→ **REQUIREMENT**:
Transcribe exactly the line that contains "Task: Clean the" and every line below it in the listing, through the last, and no other lines.
________________________
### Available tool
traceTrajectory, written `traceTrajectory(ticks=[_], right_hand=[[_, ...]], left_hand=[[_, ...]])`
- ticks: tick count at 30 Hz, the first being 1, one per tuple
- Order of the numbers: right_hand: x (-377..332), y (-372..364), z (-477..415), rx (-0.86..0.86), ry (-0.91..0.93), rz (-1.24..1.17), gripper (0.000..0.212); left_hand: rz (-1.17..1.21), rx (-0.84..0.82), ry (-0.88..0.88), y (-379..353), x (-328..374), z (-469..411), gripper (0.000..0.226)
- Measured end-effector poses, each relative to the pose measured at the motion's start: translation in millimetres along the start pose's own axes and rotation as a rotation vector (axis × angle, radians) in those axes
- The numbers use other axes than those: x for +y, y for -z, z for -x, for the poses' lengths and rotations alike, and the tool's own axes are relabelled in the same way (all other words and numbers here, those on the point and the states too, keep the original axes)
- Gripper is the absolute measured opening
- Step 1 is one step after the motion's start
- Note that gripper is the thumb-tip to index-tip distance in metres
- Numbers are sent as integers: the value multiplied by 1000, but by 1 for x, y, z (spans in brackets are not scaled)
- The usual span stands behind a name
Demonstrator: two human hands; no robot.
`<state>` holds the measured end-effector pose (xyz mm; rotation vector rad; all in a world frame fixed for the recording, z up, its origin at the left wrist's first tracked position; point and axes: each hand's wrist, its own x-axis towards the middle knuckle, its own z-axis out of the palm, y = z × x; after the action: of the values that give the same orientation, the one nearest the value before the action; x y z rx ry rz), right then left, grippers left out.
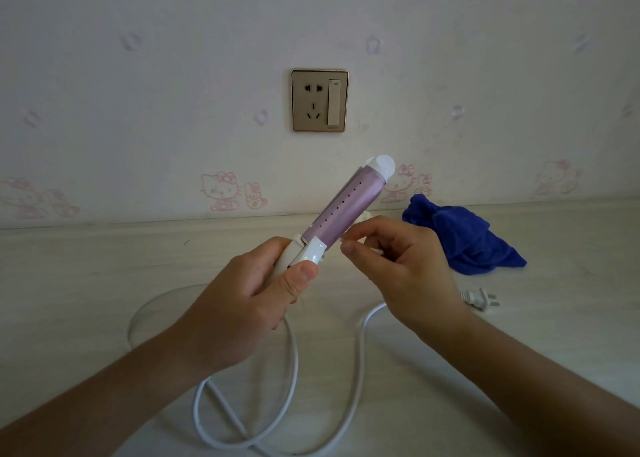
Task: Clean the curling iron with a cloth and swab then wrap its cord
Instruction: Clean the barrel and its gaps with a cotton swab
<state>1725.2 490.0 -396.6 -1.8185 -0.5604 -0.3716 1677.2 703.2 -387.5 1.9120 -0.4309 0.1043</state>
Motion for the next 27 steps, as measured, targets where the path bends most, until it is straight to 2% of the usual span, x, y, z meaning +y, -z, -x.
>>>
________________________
→ **RESPONSE TO THE EXERCISE**:
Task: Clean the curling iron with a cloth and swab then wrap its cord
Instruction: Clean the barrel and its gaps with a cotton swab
<state>1725.2 490.0 -396.6 -1.8185 -0.5604 -0.3716 1677.2 703.2 -387.5 1.9120 -0.4309 0.1043</state>
Motion for the next 27 steps, as measured, targets where the path bends most, until it is straight to 2% of the usual span, x, y, z meaning +y, -z, -x.
>>>

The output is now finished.